_About this task_.
From the listing below, output the lines between the one with "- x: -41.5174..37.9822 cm" and the one with "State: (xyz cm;", including those two, and nothing else. Pictures are not copied.
▬▬▬▬▬▬▬▬▬▬
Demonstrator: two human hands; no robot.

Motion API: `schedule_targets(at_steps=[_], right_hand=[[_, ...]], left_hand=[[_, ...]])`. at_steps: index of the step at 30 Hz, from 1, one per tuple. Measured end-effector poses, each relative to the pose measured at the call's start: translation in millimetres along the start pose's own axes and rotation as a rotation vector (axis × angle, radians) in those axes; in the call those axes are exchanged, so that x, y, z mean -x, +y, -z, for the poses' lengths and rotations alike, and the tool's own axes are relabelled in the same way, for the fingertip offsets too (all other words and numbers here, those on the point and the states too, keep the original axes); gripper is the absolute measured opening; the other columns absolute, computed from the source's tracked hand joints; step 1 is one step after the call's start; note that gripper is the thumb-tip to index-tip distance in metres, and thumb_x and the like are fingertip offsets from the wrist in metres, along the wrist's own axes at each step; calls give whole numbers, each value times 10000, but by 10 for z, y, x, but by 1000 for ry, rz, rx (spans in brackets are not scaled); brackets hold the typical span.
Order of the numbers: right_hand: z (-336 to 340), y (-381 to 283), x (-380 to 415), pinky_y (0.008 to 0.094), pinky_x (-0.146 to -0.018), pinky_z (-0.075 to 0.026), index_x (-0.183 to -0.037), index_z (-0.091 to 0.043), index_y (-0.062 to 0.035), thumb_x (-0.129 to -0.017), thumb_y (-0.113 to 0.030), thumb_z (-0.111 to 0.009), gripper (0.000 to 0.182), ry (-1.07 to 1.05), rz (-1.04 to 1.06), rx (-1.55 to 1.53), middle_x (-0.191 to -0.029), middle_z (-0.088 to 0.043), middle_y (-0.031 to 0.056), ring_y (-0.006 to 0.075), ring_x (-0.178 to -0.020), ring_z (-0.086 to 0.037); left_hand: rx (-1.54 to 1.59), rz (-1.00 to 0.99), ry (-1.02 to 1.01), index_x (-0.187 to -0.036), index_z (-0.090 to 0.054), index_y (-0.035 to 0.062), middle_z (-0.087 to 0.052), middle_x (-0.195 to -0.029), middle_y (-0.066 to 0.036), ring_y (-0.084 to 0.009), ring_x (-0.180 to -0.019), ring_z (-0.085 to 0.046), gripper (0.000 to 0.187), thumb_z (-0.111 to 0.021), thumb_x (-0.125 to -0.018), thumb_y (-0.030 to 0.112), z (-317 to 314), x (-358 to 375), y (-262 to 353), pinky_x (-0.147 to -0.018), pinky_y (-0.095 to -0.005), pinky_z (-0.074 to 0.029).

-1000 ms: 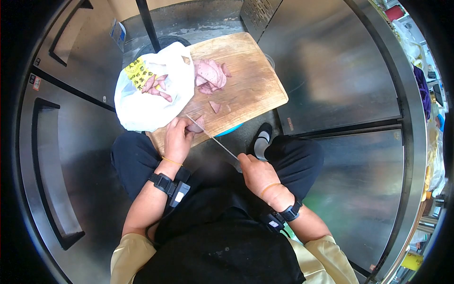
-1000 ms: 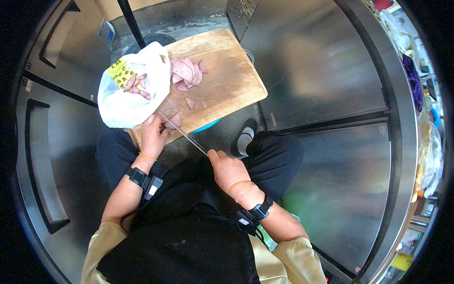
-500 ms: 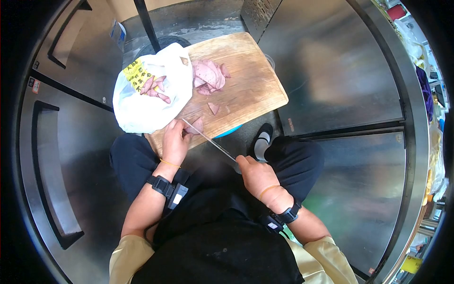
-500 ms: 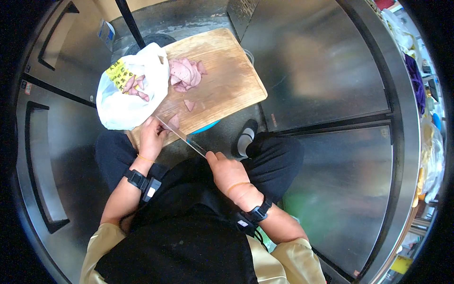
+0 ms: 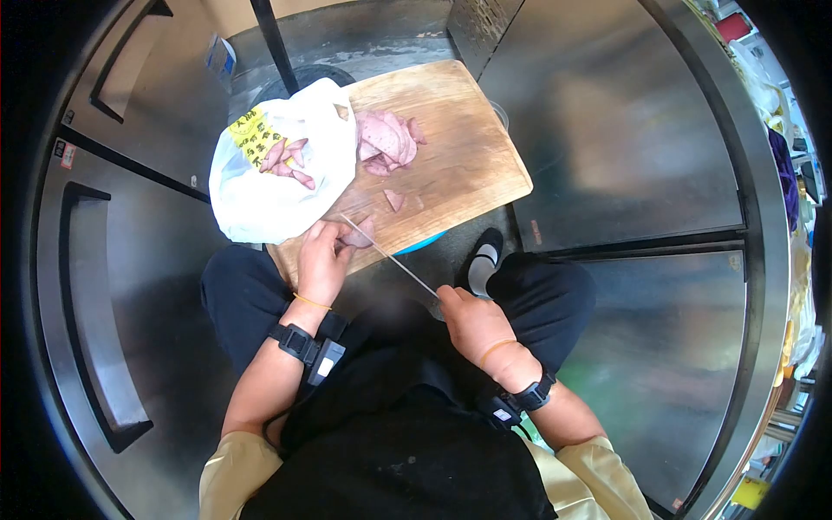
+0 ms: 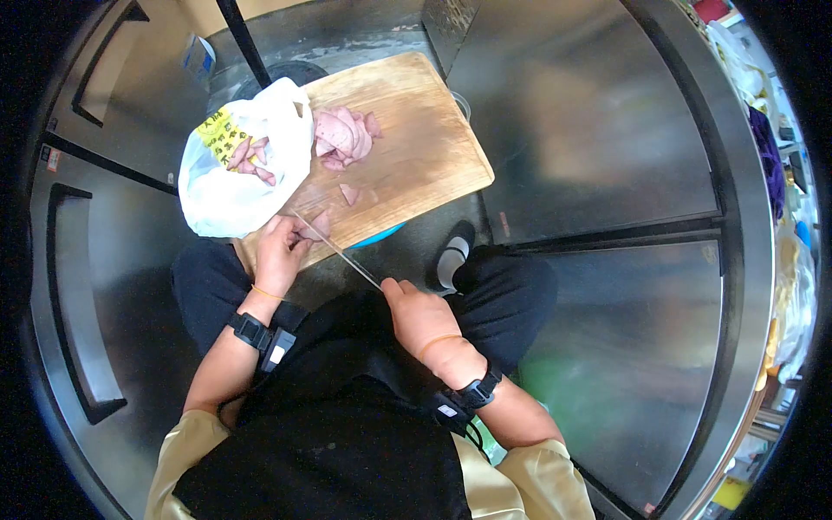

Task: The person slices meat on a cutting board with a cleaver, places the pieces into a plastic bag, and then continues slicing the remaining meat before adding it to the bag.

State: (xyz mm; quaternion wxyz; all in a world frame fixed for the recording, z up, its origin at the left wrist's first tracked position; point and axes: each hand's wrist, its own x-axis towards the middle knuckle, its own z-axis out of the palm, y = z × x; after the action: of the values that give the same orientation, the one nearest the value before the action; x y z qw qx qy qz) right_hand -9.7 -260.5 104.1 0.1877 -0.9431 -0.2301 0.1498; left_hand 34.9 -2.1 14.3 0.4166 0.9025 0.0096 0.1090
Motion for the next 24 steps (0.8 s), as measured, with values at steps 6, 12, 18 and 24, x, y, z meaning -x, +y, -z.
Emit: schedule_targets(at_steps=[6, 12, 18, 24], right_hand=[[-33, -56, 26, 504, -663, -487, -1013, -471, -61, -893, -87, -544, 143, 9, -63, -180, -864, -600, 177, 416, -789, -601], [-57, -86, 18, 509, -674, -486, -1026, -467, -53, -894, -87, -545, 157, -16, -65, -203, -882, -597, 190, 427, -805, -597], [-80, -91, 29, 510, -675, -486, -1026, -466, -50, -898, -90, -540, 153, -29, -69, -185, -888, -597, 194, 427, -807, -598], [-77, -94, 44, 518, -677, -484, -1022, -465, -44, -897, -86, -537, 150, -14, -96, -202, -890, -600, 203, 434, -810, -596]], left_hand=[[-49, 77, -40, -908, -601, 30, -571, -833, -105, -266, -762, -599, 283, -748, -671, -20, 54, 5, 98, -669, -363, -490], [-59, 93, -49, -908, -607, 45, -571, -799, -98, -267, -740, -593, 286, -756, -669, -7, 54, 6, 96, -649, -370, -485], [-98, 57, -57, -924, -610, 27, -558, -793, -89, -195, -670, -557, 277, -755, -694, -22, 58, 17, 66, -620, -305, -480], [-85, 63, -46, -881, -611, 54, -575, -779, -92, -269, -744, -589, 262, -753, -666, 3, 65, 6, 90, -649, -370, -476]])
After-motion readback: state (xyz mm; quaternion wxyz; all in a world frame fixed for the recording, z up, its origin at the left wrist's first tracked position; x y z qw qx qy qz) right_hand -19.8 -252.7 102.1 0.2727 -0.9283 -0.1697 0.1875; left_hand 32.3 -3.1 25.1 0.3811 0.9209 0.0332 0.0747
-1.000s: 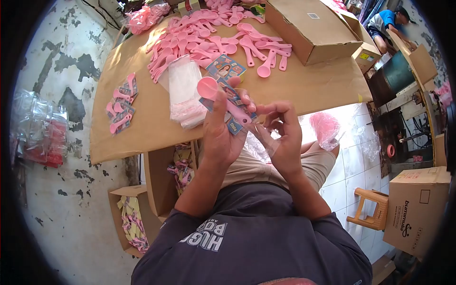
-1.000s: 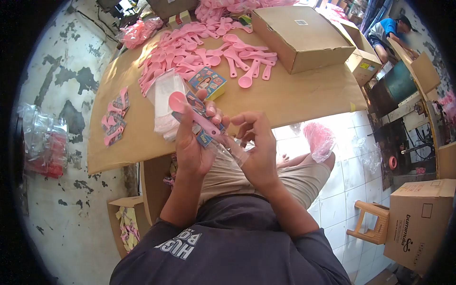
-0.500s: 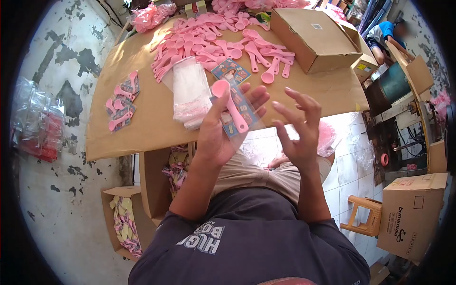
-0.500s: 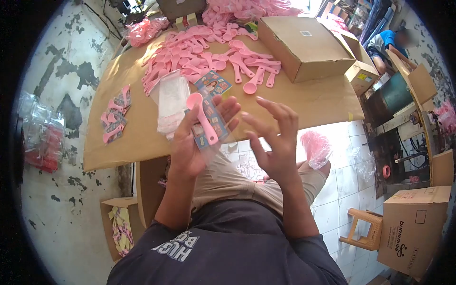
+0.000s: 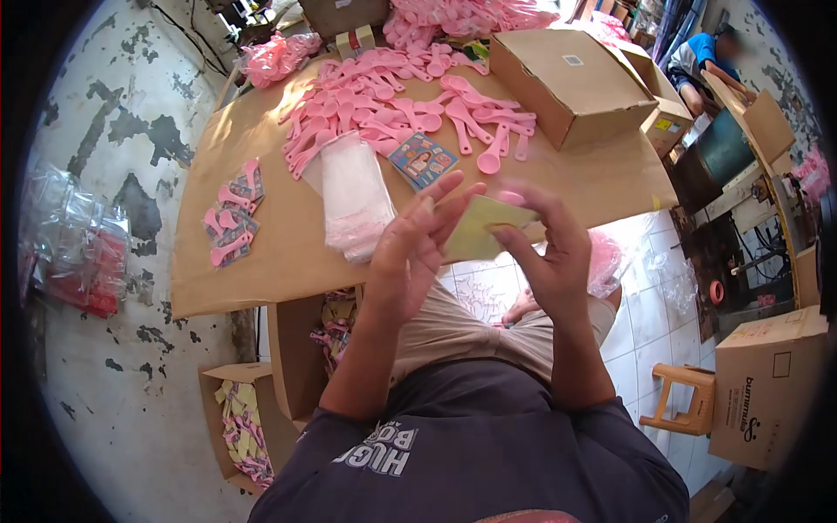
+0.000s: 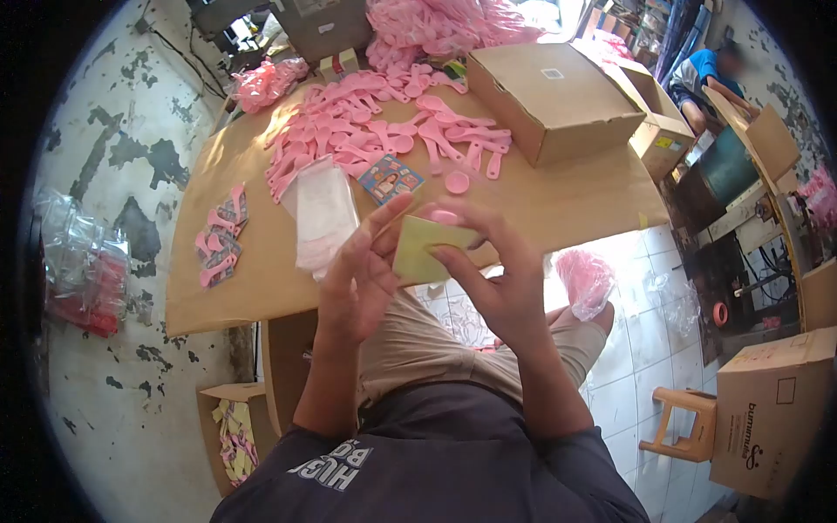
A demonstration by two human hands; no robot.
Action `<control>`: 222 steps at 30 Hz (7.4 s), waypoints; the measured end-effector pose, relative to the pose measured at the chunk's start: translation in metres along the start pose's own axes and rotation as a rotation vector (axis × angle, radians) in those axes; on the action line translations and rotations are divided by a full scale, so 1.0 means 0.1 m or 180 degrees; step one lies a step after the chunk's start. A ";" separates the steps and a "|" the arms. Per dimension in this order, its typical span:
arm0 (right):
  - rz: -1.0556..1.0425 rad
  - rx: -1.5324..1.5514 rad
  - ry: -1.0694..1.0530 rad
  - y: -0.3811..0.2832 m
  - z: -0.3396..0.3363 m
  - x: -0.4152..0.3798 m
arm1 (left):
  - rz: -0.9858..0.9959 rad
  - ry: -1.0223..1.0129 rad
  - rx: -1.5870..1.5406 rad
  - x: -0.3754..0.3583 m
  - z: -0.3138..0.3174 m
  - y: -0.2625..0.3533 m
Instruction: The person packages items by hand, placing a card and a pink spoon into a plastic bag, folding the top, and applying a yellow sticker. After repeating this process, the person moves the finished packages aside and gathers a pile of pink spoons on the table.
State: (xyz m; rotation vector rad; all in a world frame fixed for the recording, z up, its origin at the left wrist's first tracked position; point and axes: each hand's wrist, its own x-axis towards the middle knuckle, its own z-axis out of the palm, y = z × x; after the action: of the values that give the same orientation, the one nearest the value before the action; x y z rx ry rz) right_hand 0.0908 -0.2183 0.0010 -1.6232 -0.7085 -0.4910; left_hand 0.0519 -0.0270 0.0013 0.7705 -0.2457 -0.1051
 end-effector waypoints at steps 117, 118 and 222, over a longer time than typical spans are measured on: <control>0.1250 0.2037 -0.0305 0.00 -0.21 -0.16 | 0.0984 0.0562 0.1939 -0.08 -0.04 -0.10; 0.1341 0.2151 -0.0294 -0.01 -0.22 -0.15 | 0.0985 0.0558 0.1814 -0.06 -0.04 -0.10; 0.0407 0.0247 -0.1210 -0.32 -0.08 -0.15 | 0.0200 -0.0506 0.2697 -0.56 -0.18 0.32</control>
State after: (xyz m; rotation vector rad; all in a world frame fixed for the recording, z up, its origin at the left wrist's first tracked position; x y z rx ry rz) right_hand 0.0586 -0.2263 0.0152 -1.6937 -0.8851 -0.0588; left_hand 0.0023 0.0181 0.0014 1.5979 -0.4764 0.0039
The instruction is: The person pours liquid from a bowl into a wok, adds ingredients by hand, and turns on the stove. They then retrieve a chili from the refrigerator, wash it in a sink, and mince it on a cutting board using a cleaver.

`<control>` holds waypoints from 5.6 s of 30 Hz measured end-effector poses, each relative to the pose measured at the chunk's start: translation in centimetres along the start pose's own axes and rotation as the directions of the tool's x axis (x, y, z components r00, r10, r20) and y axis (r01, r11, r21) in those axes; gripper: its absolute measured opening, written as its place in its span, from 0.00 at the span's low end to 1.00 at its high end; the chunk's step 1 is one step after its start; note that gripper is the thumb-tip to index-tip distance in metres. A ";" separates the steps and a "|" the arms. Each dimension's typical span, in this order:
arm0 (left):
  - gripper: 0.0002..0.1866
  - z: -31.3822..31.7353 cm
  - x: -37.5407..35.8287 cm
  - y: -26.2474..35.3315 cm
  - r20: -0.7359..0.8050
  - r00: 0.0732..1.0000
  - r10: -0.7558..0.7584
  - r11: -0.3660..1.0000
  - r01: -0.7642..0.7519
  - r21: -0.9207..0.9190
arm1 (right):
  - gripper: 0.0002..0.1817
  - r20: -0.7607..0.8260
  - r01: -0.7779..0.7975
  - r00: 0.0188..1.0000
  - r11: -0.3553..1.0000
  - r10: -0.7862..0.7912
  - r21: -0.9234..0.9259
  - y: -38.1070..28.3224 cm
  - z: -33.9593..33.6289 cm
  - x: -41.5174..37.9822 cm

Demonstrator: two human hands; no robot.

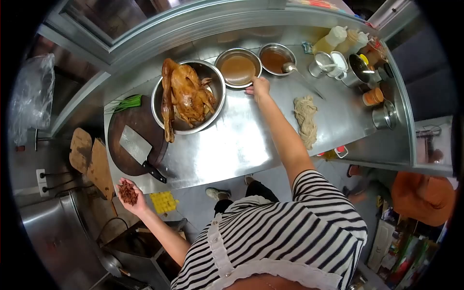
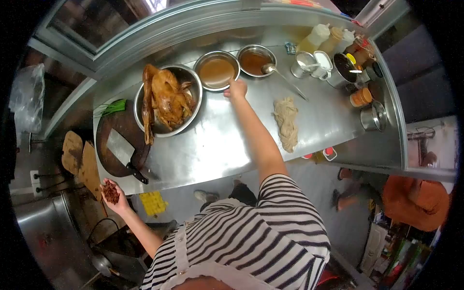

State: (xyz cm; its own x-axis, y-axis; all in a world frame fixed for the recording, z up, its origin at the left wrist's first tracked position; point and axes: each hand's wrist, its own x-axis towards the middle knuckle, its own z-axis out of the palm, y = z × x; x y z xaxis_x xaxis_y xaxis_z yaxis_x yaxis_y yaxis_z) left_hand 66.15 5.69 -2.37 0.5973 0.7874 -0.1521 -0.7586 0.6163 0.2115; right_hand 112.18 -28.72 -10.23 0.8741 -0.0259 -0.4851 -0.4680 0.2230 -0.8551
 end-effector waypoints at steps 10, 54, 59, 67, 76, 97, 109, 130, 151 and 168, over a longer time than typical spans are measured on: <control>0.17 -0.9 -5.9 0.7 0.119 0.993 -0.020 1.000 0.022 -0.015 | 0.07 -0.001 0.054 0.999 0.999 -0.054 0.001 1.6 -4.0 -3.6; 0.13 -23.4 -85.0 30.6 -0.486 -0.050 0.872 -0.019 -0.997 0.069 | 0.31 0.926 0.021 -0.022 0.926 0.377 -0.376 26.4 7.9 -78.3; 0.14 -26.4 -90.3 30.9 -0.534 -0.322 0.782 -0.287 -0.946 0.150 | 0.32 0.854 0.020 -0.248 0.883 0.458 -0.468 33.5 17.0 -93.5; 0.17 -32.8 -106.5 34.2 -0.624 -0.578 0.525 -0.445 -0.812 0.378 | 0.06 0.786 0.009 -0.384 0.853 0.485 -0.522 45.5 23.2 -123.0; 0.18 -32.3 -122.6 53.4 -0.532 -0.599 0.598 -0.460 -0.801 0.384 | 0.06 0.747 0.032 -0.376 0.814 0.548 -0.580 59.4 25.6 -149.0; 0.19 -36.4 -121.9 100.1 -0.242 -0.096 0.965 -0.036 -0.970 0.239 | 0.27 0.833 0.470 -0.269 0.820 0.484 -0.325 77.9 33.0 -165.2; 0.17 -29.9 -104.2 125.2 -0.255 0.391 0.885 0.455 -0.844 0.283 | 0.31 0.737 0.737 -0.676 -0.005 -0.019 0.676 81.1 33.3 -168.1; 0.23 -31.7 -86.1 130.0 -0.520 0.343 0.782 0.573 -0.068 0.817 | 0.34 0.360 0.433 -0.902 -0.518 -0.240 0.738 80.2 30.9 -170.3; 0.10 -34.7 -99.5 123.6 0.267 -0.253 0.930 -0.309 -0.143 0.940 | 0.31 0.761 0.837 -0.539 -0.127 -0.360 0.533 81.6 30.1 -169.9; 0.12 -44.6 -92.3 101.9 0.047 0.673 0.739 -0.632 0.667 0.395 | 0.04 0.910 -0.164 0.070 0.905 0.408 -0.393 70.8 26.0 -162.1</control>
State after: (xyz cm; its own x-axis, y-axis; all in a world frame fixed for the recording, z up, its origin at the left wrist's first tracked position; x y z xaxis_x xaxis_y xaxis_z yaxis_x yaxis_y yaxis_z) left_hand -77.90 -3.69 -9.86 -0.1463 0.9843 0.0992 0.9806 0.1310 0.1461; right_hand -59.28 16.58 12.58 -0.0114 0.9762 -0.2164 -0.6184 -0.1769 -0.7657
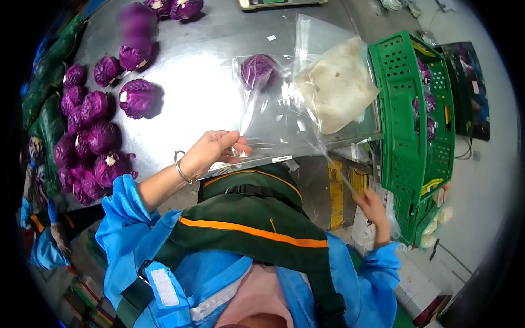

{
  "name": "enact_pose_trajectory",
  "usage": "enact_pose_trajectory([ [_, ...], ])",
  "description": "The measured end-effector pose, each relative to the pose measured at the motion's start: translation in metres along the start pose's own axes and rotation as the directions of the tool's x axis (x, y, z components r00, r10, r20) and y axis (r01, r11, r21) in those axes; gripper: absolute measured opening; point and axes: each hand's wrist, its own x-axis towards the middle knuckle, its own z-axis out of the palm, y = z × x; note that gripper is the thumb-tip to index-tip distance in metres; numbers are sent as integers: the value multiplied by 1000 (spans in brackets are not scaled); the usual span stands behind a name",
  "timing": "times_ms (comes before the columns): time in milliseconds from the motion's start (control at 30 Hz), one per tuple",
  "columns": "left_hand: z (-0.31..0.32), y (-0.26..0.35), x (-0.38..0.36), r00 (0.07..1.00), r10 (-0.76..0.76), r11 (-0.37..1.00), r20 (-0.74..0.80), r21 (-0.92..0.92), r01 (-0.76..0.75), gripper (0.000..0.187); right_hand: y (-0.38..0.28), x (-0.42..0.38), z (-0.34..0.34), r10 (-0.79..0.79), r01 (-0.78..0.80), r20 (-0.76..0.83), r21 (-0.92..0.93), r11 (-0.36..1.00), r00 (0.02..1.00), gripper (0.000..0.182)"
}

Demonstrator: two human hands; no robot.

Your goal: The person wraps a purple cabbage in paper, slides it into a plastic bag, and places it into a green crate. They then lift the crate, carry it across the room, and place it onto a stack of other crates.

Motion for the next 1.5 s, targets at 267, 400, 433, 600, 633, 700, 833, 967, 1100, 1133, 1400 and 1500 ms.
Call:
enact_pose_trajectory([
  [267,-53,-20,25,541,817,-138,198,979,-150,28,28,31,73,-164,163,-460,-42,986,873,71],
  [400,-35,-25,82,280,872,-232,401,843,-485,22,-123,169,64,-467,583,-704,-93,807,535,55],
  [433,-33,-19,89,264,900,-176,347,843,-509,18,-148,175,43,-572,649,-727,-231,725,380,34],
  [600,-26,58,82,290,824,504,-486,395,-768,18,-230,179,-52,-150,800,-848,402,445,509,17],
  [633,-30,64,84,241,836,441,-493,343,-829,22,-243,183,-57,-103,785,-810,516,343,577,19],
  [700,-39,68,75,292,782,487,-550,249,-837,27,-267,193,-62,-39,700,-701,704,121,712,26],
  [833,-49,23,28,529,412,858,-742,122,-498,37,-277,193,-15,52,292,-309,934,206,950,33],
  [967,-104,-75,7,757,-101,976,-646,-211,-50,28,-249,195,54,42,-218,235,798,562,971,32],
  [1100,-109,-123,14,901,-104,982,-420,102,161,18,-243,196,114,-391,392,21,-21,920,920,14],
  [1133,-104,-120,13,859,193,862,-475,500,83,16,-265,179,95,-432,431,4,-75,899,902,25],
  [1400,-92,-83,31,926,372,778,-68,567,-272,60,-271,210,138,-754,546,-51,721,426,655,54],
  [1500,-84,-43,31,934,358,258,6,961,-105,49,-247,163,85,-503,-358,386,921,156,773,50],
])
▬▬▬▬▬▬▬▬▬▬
_Written solution_.
  - x: -41.5174..37.9822 cm

Demonstrator: two human hands; no robot.


State: (xyz cm; its own x-axis, y-axis; all in a world frame fixed for the recording, z up, its origin at the left wrist's first tracked position; point and axes: each hand's wrist, its own x-axis towards the middle knuckle, its own z-axis out of the palm, y = z × x; x y z xaxis_x xaxis_y xaxis_z yaxis_x yaxis_y yaxis_z) left_hand 66.15 5.69 -2.37 0.5973 0.7874 -0.1521 -0.7586 0.6163 0.2115; right_hand 112.18 -28.72 -10.23 0.8741 -0.0259 -0.4851 -0.4680 0.2230 -0.8551

The full answer has been given.